EXERCISE GOAL →
Would you repeat the data below exactly, taking out the images?
[INFORMATION SUPPLIED Boundary: Start]
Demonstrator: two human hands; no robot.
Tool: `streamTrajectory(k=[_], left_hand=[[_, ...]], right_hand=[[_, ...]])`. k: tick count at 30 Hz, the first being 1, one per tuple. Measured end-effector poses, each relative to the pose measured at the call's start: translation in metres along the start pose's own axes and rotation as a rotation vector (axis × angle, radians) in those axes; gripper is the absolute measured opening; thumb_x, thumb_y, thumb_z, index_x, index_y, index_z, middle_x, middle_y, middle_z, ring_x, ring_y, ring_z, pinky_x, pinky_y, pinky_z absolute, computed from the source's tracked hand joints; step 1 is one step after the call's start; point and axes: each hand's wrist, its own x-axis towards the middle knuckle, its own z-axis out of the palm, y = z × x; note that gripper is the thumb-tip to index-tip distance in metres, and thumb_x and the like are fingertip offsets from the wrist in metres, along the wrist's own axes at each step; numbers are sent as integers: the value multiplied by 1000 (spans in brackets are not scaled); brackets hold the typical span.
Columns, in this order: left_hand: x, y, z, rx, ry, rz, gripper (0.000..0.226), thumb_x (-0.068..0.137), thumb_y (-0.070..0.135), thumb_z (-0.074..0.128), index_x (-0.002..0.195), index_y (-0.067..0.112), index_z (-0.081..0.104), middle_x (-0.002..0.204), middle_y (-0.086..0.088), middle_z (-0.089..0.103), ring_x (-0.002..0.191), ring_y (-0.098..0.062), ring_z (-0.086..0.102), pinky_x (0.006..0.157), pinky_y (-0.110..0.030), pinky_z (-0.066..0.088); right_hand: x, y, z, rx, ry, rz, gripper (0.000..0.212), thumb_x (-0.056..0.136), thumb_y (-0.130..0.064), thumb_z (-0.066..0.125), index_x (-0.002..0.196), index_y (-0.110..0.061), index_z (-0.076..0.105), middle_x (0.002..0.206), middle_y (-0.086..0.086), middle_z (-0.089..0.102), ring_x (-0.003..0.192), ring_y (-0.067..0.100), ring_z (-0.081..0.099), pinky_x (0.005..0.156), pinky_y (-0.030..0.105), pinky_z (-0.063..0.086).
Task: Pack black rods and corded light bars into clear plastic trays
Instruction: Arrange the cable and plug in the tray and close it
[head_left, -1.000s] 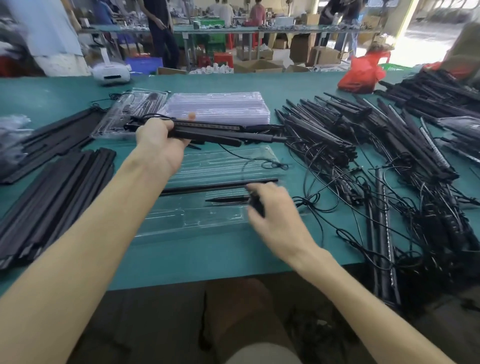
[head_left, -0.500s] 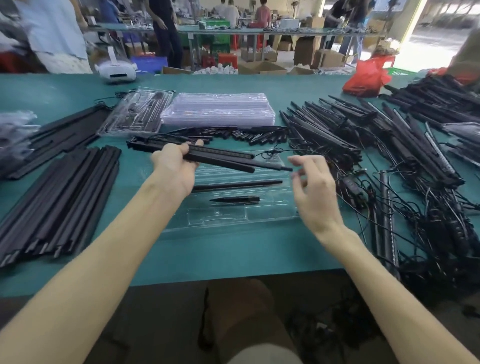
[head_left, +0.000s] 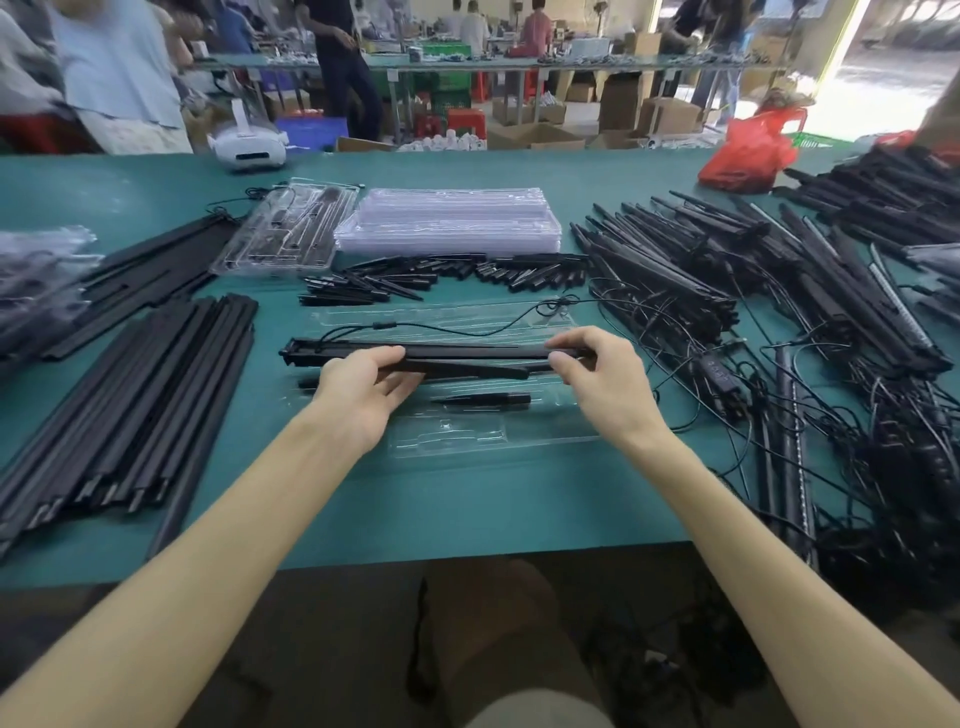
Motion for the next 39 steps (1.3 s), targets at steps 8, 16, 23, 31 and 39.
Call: streamTrajectory(k=[8,16,23,31,39], left_hand=[[-11,7,-16,336,-154,-147,12,100,8,57,107,-2,57,108,-20,70,85,-35,76,46,-24,56],[-8,34,-30,919,-116,318,11,99,13,55,93,10,64,90,-7,77,59,-15,68,40,-19,41],[18,41,-51,1593,-114,745,53,89,25,75,137,13,56,130,-12,59,123,-28,54,111,-45,37],[24,34,-56,1714,-71,868,44,85,25,79,124,11,65,120,-12,61,116,-33,51,104,-47,39],[16,49,-61,1629,-175,881,35,81,19,83,110,11,67,104,-7,60,104,-29,50,95,-45,43]], right_hand=[[11,5,9,-346,101,89,17,101,-14,54,107,-20,69,111,4,67,117,30,49,102,47,41],[7,20,9,-352,88,127,30,96,5,52,102,-18,70,83,-11,47,122,26,38,95,37,36],[6,20,12,-392,108,103,23,99,-4,54,105,-18,72,104,3,65,119,25,38,97,41,41],[3,20,16,-453,164,57,18,100,-9,55,107,-18,70,113,4,62,112,25,39,93,36,39],[2,25,20,-368,280,-22,17,100,-8,56,103,-18,69,110,-1,60,105,16,36,88,29,34]])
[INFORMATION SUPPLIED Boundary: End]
EXERCISE OUTPUT →
Demonstrator: two human hands; no robot.
Tool: `streamTrajectory(k=[_], left_hand=[[_, ...]], right_hand=[[_, ...]])`. k: tick count at 30 Hz, the first being 1, one per tuple. Measured end-effector poses, each relative to the pose measured at the call's start: translation in metres along the start pose's own axes and rotation as a rotation vector (axis × angle, radians) in those axes; gripper is the absolute measured opening; thumb_x, thumb_y, thumb_z, index_x, index_y, index_z, middle_x, middle_y, middle_z, ring_x, ring_y, ring_z, pinky_x, pinky_y, pinky_z absolute, computed from the source's tracked hand joints; step 1 is one step after the call's start; point and axes: each hand's wrist, its own x-axis towards the middle knuckle, its own z-axis out of the palm, y = z × x; note that gripper is the thumb-tip to index-tip distance in metres, and thumb_x and the like are fingertip offsets from the wrist in metres, along the wrist's own axes at each step; numbers are sent as integers: the value multiplied by 1000 (spans in brackets are not scaled); brackets hold the typical span.
Columns, in this order: left_hand: x, y, z, rx, ry, rz, gripper (0.000..0.226), thumb_x (-0.068..0.137), thumb_y (-0.070..0.135), thumb_z (-0.074..0.128), index_x (-0.002..0.195), index_y (-0.067..0.112), index_z (-0.081..0.104), middle_x (-0.002..0.204), middle_y (-0.086..0.088), middle_z (-0.089..0.103), ring_x (-0.002..0.191), ring_y (-0.098..0.062), ring_z (-0.086..0.102), pinky_x (0.006..0.157), pinky_y (-0.110..0.030), pinky_z (-0.066..0.088); right_hand: x, y, z, rx, ry, rz, gripper (0.000..0.212), thumb_x (-0.056..0.136), thumb_y (-0.130..0.064), thumb_z (-0.066..0.125), index_x (-0.002..0.196), index_y (-0.110..0.061), index_z (-0.076..0.105), middle_x (0.002..0.206), middle_y (-0.086..0.086), middle_z (-0.089..0.102), ring_x (-0.003..0.192), ring_y (-0.067..0.100), ring_z (-0.081..0.099), pinky_x (0.005..0.156), pinky_y (-0.030..0.105), pinky_z (-0.063..0.086).
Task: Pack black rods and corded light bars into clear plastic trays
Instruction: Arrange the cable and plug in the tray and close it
[head_left, -1.000s] 
[head_left, -0.500s] 
[head_left, +0.000s] 
Motion for the next 39 steps (1.3 s), targets at steps 8, 16, 23, 31 and 39.
Call: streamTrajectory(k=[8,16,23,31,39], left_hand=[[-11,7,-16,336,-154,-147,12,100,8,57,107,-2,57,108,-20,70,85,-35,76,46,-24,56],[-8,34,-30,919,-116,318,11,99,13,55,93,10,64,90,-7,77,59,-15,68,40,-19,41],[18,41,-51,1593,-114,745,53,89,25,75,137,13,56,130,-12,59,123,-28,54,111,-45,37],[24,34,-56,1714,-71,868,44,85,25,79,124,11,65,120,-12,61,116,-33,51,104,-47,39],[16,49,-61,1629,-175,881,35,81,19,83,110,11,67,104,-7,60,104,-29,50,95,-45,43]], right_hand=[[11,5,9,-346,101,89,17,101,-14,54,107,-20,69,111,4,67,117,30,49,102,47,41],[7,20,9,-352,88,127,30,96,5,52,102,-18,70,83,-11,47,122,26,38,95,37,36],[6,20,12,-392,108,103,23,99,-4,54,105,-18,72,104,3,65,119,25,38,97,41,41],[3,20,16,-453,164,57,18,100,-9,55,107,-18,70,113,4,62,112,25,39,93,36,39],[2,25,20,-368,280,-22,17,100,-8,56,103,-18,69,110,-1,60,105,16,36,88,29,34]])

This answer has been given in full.